Several factors that could affect a woman's view of self-screening were studied. The use of tampons is by far less common in Hong Kong than in western countries, and is the only factor associated with a perceived capability of taking a low vaginal swab and therefore self-screening. Furthermore, self-screening would involve taking a rectal swab, however, none of the examined factors were associated with a perceived capability of self-performing a rectal swab. Providing more information or having a dedicated nurse to explain GBS screening to the participants could have increased the proportion of women who would opt for self-screening, although this was not specifically studied. However, it was of particular interest that although most of our participants preferred clinician screening, a majority of them indicated they would like to try self-screening in their next pregnancy and would recommend self-screening to others. It is possible that the participants felt that they were capable of self-screening after their experience with this study. However, further studies are needed to determine if this ‘contradictory’ finding is genuine or merely a misinterpretation of the wording in the questionnaire by the participants.

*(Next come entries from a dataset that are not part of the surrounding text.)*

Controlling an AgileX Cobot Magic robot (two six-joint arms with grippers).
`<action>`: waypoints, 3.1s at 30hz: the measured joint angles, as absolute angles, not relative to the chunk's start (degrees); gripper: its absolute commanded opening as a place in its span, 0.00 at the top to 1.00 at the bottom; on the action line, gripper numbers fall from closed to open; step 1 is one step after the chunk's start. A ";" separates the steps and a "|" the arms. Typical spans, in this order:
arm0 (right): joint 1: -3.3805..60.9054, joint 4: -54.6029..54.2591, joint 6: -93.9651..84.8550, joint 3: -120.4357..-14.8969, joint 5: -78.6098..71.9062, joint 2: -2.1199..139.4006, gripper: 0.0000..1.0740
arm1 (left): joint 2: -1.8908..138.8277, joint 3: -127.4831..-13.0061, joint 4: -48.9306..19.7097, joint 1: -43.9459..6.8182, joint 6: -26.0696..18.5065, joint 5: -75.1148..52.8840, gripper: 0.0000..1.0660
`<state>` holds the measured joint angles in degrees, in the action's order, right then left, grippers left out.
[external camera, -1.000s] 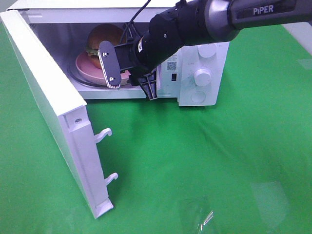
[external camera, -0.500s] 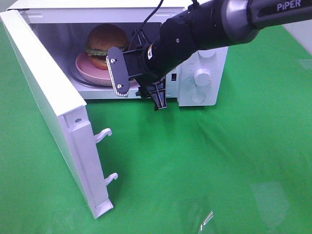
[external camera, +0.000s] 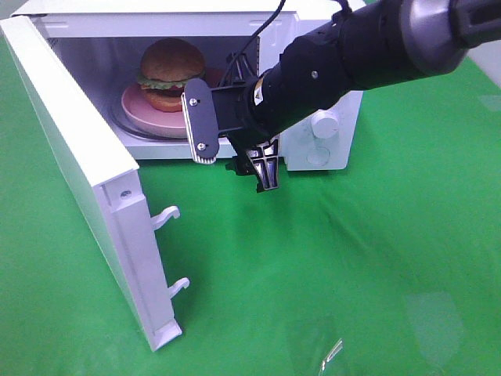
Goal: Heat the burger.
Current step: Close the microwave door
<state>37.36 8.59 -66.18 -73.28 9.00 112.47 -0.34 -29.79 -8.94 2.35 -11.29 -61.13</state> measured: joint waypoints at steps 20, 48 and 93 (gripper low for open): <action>37.36 8.59 -40.39 -56.15 7.28 94.88 0.30 | -0.34 -29.79 -8.94 2.35 -11.29 -61.13 0.08; 37.36 8.37 -11.92 -45.21 24.64 66.81 0.28 | -0.34 -29.79 -8.94 2.35 -11.29 -61.13 0.08; 19.02 3.95 0.63 -36.10 45.26 39.99 0.29 | -0.34 -29.79 -8.94 2.35 -11.29 -61.13 0.08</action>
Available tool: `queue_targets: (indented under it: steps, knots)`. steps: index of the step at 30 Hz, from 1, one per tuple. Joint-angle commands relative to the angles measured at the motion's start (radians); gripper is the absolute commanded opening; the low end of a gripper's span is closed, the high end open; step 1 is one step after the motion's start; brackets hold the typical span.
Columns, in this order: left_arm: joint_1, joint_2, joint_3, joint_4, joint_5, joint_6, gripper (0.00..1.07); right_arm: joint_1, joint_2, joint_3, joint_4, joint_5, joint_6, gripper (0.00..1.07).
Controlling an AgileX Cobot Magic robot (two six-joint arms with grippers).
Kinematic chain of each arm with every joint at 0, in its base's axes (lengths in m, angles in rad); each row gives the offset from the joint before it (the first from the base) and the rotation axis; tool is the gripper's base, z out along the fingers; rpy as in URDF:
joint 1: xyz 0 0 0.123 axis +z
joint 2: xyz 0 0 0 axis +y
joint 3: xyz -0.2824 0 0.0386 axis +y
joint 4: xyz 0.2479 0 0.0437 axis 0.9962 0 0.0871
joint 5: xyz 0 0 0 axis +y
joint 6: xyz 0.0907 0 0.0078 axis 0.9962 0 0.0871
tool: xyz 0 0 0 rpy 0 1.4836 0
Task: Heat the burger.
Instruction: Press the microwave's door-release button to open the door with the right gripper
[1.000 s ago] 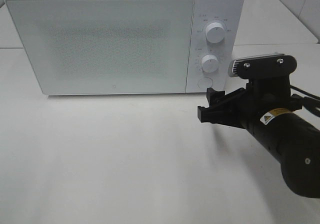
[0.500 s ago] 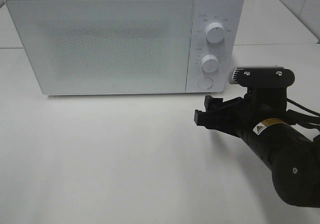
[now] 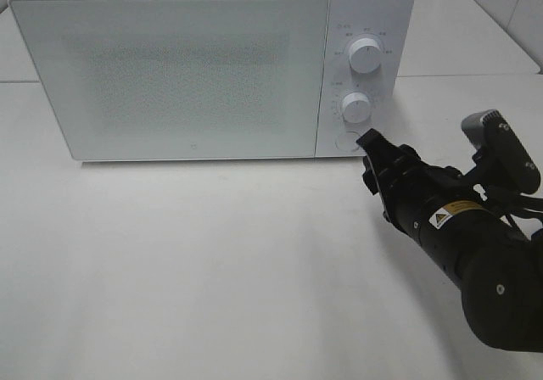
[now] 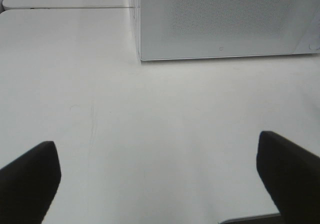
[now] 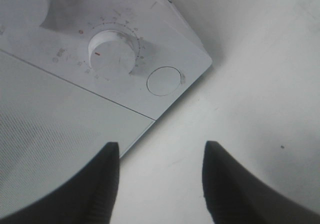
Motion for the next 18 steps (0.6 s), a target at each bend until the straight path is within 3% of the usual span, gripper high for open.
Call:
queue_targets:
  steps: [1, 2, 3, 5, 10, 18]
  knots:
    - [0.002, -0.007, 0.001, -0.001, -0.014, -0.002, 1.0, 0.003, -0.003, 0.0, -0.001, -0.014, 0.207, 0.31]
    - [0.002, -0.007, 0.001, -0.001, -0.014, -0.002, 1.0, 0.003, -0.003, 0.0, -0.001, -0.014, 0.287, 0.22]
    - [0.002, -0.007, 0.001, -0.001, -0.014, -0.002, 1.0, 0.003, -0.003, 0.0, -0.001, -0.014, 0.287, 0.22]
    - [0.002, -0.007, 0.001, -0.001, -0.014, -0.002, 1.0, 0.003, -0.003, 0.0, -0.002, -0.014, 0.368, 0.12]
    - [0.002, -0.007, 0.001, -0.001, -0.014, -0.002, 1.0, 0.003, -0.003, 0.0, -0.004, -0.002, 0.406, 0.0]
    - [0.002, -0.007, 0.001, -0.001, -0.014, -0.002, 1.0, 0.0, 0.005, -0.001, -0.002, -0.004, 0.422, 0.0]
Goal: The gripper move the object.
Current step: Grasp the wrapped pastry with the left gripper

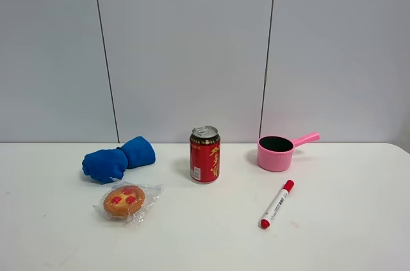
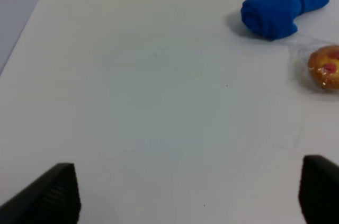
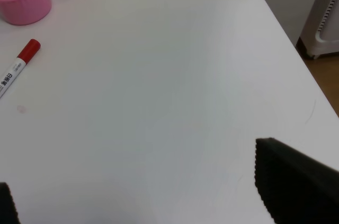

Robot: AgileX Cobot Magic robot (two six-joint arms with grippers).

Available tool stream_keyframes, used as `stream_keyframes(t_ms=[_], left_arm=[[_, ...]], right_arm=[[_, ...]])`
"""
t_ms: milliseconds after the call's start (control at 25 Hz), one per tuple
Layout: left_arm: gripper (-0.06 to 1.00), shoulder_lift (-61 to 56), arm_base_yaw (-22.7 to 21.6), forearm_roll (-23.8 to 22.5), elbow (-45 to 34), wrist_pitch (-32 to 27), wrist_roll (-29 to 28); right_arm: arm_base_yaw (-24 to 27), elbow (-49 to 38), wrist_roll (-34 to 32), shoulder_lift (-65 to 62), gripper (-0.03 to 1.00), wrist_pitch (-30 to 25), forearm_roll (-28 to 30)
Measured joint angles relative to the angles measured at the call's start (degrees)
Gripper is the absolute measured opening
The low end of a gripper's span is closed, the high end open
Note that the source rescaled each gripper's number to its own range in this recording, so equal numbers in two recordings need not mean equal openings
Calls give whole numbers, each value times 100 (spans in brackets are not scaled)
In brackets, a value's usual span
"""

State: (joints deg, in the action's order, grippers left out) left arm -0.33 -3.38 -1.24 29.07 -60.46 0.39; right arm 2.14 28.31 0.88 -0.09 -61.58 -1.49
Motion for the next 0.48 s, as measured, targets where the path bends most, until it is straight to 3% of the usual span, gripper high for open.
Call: stream_keyframes(t_ms=[480], left_arm=[[79,0,0,-42,0,0,-111]], right_arm=[[0,0,0,0,100,0,0]])
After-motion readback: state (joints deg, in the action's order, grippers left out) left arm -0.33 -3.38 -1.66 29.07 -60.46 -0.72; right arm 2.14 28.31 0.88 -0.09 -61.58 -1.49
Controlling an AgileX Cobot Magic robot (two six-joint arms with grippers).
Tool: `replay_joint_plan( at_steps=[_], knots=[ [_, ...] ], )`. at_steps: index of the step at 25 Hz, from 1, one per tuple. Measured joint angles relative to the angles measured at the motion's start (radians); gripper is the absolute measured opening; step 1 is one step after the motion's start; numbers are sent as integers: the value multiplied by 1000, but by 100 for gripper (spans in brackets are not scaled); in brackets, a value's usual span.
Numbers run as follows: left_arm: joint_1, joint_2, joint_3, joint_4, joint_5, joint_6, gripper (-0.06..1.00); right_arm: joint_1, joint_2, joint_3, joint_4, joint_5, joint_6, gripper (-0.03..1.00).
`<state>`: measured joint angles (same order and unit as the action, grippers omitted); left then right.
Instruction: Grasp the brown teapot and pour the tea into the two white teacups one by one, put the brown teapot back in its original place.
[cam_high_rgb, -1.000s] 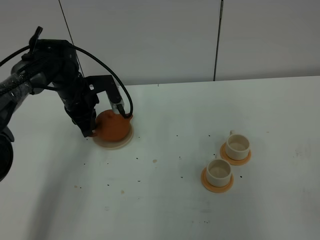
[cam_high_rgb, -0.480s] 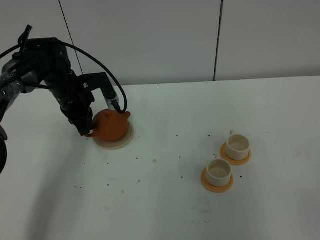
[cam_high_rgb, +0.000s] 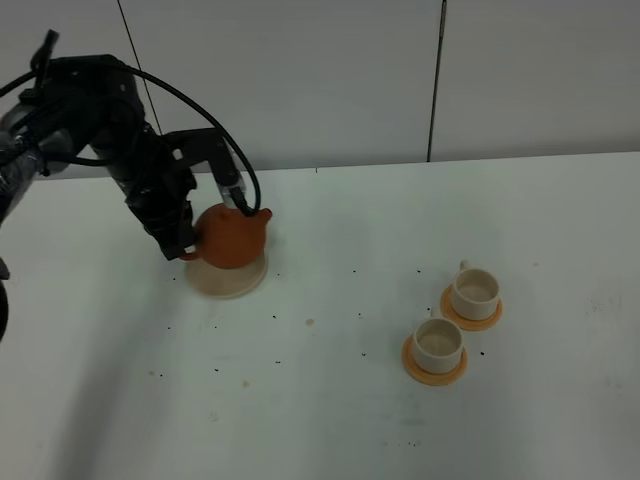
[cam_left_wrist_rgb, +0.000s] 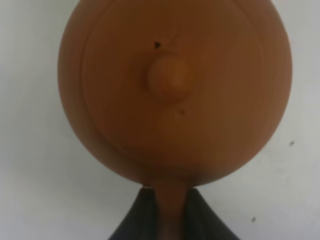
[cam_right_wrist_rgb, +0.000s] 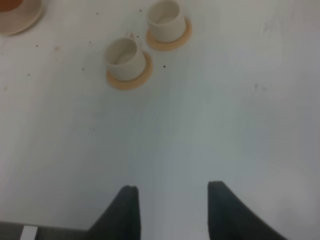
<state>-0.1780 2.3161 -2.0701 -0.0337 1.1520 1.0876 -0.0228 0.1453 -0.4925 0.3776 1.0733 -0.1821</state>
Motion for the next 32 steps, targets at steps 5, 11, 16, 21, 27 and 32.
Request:
replay_joint_plan(
  at_steps=[5,11,16,21,27,32],
  knots=[
    [-65,0,0,0,-17,1,17,0,0,0,1,0,0,31],
    [-139,0,0,-1,-42,-14,17,0,0,0,2,0,0,31],
    [-194,0,0,-1,-54,-27,17,0,0,0,2,0,0,31],
    [-234,0,0,-1,-101,-57,17,0,0,0,2,0,0,31],
    [-275,0,0,-1,-151,-77,17,0,0,0,2,0,0,31],
    [-313,0,0,0,-162,-94,17,0,0,0,2,0,0,31]
  ],
)
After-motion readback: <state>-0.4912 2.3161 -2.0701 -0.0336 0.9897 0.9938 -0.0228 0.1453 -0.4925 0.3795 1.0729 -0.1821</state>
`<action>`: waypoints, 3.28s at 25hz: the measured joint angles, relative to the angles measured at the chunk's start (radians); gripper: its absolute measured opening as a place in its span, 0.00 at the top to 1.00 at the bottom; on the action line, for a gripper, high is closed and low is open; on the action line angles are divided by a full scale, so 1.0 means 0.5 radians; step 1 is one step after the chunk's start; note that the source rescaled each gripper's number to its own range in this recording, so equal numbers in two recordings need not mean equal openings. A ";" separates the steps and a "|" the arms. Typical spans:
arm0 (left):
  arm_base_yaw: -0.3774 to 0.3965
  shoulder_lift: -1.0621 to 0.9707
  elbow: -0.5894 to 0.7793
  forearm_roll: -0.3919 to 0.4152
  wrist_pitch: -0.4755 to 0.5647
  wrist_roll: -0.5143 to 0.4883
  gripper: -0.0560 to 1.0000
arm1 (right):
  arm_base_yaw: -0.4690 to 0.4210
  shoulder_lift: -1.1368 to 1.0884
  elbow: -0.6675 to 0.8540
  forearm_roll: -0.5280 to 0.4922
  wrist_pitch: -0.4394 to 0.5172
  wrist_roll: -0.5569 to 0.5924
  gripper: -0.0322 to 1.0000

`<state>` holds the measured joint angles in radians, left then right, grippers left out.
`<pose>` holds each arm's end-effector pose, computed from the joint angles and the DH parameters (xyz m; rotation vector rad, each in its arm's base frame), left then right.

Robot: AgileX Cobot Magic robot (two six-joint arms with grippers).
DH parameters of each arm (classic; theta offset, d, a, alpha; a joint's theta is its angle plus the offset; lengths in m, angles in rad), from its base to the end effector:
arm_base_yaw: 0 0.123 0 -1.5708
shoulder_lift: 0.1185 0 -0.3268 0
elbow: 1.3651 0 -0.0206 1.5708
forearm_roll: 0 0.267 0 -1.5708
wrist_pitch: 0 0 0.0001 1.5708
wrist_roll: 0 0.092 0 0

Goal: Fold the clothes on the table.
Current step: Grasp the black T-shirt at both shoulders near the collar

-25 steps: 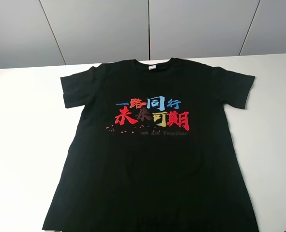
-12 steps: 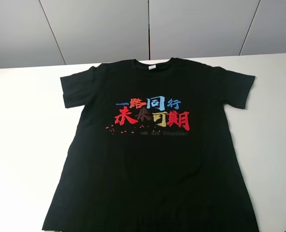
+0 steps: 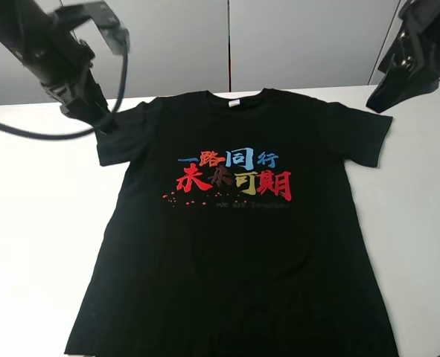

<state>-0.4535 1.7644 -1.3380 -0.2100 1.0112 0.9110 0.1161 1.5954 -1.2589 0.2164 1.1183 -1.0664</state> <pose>0.3341 -0.1809 0.2764 1.7102 2.3152 -0.1953 0.3251 0.0558 0.3123 -1.5070 2.4376 0.1275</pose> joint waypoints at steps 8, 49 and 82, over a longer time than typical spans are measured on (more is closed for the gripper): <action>-0.289 0.308 0.000 0.699 -0.169 -0.132 0.03 | 0.160 0.301 0.055 -0.303 -0.157 0.038 0.07; -0.343 0.913 -0.194 0.699 -0.194 0.037 0.03 | 0.160 0.824 0.232 -0.085 -0.604 -0.223 0.00; -0.343 0.925 -0.198 0.692 -0.197 0.045 0.03 | 0.178 0.898 0.499 -0.189 -1.051 -0.059 0.12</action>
<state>-0.6249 2.2268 -1.4369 0.1358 0.9125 0.9335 0.2049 2.0445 -1.0092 0.1220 0.5930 -1.0958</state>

Price et al9 suggested that less-educated women might be more reluctant to collect their own samples. Nevertheless, Hicks and Diaz-Perez10 demonstrated that the accuracy of GBS self-screening was not affected among patients with limited education who were given minimal information about the collection technique. Most of the women in our study had at least secondary or tertiary qualifications and >50% were confident that they could take the vaginal and rectal swabs themselves. In the study by Law et al,14 the clinician-obtained swabs caused mild to moderate pain in 68% of women and severe pain in 5% of women, in contrast to the self-sampled population where a majority of women described minimal pain and found the procedure acceptable. With an increasing amount of health information available, women are likely to wish to take an active role in healthcare and self-screening that would provide such autonomy. The next question that needs to be answered would be the accuracy and cost effectiveness of self-screening in the local population, which was not examined in our study. A larger and longer-period study involving multiple centers should also be performed to provide more information on this aspect.
In conclusion, most women in the local population still preferred physician-collected samples for GBS screening, however, they welcomed the option of self-screening in future pregnancies. Further studies that focus on the accuracy of self-screening and cost analysis are needed for GBS self-screening to be implemented.
We thank Ms Joyce Yuen for her assistance with the statistical analysis.